Ada Lubelczyk was born in Warsaw (Second Polish Republic) in January 1929. She lived in the Jewish quarter of this city, together with her parents, grandmother and uncle. Her parents had a leather goods company, where leather products were produced for (among others) German companies. Ten-year-old Ada moved to Czyżew in 1939, but shortly afterwards the family moved to a three-room apartment in the Warsaw Ghetto, where they lived with other Jewish families. On 18 August 1942 her mother was deported to Treblinka concentration camp, while Ada and her grandmother remained in the ghetto. In March 1943, a few months before the destruction of the ghetto, according to one account, she decided to jump the walls of the ghetto and run for her life; according to another, her escape was organized by a Polish group that specialized in saving Jewish children from the ghetto. After her escape from the ghetto she was sheltered by Polish women, Helena Majewska, later recognized as one of the Polish Righteous Among the Nations.
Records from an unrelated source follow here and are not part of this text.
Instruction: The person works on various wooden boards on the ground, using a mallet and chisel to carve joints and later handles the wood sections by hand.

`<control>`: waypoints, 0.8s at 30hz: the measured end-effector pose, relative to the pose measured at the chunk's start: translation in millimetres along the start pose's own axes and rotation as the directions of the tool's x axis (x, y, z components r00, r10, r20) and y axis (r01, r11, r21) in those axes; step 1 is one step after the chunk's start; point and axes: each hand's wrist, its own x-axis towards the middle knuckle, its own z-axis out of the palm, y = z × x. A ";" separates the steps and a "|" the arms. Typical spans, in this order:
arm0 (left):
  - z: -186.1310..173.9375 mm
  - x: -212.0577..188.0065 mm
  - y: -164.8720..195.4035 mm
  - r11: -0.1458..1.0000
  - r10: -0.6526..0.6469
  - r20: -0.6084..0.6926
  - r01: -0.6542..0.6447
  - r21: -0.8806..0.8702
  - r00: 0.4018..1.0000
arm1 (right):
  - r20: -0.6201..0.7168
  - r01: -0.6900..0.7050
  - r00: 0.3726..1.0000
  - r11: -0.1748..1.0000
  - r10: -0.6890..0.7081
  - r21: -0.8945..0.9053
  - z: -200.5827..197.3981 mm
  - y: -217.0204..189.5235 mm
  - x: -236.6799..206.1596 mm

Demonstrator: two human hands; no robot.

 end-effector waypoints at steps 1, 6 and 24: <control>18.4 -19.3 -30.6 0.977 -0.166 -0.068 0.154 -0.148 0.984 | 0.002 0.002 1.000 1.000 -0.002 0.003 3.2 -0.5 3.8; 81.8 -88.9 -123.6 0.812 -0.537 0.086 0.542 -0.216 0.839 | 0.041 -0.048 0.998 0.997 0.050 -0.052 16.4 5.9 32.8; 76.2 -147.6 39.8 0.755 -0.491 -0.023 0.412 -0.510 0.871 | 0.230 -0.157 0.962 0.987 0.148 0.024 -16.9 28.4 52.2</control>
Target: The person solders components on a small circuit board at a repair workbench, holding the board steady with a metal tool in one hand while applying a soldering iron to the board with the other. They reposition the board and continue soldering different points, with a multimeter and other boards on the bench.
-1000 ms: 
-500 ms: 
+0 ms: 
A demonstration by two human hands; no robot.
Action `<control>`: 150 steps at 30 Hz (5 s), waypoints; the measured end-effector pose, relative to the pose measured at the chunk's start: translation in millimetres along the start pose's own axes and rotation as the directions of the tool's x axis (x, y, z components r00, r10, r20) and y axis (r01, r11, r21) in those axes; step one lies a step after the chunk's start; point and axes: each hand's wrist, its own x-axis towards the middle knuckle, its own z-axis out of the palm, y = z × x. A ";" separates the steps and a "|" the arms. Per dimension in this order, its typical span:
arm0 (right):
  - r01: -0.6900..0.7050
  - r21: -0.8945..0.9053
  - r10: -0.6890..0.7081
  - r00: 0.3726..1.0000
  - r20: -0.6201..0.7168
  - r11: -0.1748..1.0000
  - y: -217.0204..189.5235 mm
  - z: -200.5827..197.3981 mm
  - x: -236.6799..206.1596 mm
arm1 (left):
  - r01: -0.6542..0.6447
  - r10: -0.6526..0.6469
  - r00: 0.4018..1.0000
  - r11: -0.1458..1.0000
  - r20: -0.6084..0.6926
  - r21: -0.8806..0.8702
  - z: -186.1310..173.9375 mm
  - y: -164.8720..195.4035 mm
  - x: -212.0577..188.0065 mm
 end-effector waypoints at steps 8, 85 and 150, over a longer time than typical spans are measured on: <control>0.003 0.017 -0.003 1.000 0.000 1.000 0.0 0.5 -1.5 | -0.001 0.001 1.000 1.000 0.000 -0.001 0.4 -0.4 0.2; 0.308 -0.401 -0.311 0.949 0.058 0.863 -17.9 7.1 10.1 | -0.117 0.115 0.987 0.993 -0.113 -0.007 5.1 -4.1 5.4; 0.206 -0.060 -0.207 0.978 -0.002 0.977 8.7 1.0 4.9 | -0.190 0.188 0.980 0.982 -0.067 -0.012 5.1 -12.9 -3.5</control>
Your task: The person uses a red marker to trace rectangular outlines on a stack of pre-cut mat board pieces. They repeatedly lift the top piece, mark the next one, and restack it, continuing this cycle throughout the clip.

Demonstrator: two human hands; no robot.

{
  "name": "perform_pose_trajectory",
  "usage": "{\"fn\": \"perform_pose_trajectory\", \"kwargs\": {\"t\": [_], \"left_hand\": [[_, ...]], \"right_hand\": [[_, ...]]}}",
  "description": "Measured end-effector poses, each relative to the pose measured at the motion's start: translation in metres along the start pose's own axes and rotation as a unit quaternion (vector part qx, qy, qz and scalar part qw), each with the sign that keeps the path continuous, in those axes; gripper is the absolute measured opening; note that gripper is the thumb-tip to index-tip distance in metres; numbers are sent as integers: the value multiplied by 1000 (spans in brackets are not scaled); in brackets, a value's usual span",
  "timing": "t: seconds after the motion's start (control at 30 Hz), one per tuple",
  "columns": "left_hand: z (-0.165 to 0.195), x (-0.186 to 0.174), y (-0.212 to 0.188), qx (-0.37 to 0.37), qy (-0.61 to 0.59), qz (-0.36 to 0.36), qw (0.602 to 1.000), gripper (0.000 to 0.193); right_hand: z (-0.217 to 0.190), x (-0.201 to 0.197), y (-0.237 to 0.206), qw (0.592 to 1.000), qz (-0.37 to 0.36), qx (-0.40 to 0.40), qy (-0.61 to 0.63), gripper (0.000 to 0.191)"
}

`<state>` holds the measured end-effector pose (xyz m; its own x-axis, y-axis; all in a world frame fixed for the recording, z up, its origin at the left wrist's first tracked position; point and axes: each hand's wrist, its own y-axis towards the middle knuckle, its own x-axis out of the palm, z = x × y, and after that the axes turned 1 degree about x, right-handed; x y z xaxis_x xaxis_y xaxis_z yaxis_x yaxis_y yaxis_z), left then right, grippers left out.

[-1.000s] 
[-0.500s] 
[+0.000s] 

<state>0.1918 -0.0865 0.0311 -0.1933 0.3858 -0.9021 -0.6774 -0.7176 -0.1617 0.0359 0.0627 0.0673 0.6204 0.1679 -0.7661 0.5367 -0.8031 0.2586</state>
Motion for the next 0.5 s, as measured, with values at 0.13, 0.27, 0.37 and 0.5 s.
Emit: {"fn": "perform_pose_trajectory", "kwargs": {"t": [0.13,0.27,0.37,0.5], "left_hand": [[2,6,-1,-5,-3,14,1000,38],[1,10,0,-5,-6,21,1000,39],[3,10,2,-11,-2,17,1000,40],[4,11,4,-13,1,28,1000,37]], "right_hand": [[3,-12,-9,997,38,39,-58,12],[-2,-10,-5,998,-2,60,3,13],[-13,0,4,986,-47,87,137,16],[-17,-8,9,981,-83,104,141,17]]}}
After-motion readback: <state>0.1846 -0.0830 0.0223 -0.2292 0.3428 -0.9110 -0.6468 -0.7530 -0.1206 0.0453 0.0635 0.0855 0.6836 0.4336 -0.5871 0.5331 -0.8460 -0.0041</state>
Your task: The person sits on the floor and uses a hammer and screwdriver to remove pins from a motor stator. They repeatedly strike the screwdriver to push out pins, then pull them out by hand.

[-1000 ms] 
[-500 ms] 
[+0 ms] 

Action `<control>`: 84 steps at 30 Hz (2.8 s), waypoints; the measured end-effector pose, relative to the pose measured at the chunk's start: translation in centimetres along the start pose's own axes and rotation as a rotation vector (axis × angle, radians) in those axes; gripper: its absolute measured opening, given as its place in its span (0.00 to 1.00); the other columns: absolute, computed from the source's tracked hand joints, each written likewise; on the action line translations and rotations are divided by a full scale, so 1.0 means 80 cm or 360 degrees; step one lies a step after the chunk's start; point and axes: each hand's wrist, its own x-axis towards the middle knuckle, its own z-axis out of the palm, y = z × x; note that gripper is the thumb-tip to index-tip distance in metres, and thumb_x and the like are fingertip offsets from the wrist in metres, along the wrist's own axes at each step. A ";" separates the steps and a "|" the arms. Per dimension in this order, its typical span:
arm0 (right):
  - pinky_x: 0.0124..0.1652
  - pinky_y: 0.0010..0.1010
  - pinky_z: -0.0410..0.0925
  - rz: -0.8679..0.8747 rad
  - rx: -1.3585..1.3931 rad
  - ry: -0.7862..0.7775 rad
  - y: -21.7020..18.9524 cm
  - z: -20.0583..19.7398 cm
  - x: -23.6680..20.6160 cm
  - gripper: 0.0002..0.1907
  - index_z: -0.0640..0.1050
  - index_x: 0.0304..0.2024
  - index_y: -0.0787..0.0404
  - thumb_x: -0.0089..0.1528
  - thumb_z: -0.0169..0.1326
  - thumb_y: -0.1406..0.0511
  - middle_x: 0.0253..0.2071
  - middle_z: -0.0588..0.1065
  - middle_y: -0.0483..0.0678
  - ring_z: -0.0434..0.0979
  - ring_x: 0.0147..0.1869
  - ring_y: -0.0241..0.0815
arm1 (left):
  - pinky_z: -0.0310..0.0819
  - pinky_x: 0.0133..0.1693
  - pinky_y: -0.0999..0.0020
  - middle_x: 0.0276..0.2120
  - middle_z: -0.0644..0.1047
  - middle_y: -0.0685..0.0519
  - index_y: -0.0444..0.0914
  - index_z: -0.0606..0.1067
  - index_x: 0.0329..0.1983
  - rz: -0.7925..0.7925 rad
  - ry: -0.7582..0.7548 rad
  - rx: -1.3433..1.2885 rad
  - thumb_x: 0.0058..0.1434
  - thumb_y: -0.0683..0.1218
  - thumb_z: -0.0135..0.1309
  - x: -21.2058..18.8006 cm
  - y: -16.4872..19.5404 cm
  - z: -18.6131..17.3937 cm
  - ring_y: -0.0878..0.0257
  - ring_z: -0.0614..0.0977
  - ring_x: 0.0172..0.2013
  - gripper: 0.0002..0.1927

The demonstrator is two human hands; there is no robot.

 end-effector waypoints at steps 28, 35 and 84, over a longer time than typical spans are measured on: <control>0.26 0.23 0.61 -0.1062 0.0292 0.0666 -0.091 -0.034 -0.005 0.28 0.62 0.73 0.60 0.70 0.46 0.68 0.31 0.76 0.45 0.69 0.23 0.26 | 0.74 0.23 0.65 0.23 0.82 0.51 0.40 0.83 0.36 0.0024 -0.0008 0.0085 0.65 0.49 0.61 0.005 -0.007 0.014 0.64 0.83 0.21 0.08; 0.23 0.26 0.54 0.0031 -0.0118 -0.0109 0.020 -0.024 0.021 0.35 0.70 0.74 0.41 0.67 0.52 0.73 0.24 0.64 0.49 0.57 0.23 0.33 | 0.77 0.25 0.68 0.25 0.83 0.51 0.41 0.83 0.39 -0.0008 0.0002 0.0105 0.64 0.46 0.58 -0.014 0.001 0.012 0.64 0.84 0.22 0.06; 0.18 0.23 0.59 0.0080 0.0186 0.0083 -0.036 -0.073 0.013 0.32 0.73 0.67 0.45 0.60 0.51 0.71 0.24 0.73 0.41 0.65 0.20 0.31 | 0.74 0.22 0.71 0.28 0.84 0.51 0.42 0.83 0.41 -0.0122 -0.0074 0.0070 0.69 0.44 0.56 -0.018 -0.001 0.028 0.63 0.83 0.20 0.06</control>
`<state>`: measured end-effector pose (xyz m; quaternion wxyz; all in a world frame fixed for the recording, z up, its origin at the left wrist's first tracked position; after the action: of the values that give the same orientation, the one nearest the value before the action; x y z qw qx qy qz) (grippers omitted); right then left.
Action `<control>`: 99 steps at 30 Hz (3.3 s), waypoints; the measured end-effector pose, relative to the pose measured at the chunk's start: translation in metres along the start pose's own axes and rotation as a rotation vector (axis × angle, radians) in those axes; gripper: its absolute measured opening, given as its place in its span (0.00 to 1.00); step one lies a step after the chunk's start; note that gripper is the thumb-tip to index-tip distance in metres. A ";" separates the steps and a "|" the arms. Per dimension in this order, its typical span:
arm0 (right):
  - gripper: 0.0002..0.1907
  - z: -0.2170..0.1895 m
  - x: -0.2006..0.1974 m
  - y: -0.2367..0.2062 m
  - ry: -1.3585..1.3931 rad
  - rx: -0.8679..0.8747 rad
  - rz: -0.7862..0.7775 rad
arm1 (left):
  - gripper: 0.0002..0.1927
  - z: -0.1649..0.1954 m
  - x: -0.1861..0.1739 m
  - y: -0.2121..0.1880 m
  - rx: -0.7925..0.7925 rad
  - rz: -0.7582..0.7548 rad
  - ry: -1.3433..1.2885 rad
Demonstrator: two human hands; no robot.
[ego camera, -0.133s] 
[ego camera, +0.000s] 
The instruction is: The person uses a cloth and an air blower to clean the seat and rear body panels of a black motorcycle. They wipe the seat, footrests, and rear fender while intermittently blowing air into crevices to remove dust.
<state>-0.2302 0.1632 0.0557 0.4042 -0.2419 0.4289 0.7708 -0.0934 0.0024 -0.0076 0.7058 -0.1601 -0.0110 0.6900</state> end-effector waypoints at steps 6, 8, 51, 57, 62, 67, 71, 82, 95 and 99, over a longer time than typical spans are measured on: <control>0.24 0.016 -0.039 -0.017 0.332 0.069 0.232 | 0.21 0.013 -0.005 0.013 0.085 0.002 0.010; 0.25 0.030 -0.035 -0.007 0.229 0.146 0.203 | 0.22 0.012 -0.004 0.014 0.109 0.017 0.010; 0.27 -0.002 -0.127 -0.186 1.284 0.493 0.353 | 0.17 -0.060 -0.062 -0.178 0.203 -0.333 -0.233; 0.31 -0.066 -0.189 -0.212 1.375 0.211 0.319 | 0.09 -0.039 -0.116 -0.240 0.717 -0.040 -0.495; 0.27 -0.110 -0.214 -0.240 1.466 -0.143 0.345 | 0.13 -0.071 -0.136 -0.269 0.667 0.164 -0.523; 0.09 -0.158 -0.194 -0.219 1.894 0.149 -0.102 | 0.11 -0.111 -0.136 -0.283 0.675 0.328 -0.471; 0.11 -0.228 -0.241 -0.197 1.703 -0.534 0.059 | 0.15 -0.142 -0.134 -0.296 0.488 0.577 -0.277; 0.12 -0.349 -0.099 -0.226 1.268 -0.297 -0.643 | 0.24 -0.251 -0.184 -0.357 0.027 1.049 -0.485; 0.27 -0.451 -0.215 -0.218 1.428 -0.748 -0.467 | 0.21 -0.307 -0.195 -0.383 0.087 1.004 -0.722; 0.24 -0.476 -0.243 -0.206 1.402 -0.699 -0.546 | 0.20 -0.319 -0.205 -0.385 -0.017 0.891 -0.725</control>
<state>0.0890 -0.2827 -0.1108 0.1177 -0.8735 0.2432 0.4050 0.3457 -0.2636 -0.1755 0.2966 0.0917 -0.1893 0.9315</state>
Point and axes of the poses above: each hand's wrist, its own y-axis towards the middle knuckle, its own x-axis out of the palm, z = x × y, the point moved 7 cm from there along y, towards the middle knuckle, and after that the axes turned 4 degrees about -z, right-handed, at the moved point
Later Ada got false documents and survived deportation to a farm in Oschatz, Germany, where she worked as a forced laborer until the end of the war.

In 1945, Ada went back to Poland, where she studied dentistry. In 1946, she met Samuel Willenberg, and the two married in 1948. In 1950, during the peak years of Stalinism in Poland, Willenberg emigrated to Israel with her husband and her mother-in-law. She has one daughter, Orit Willenberg-Giladi, and three grandchildren.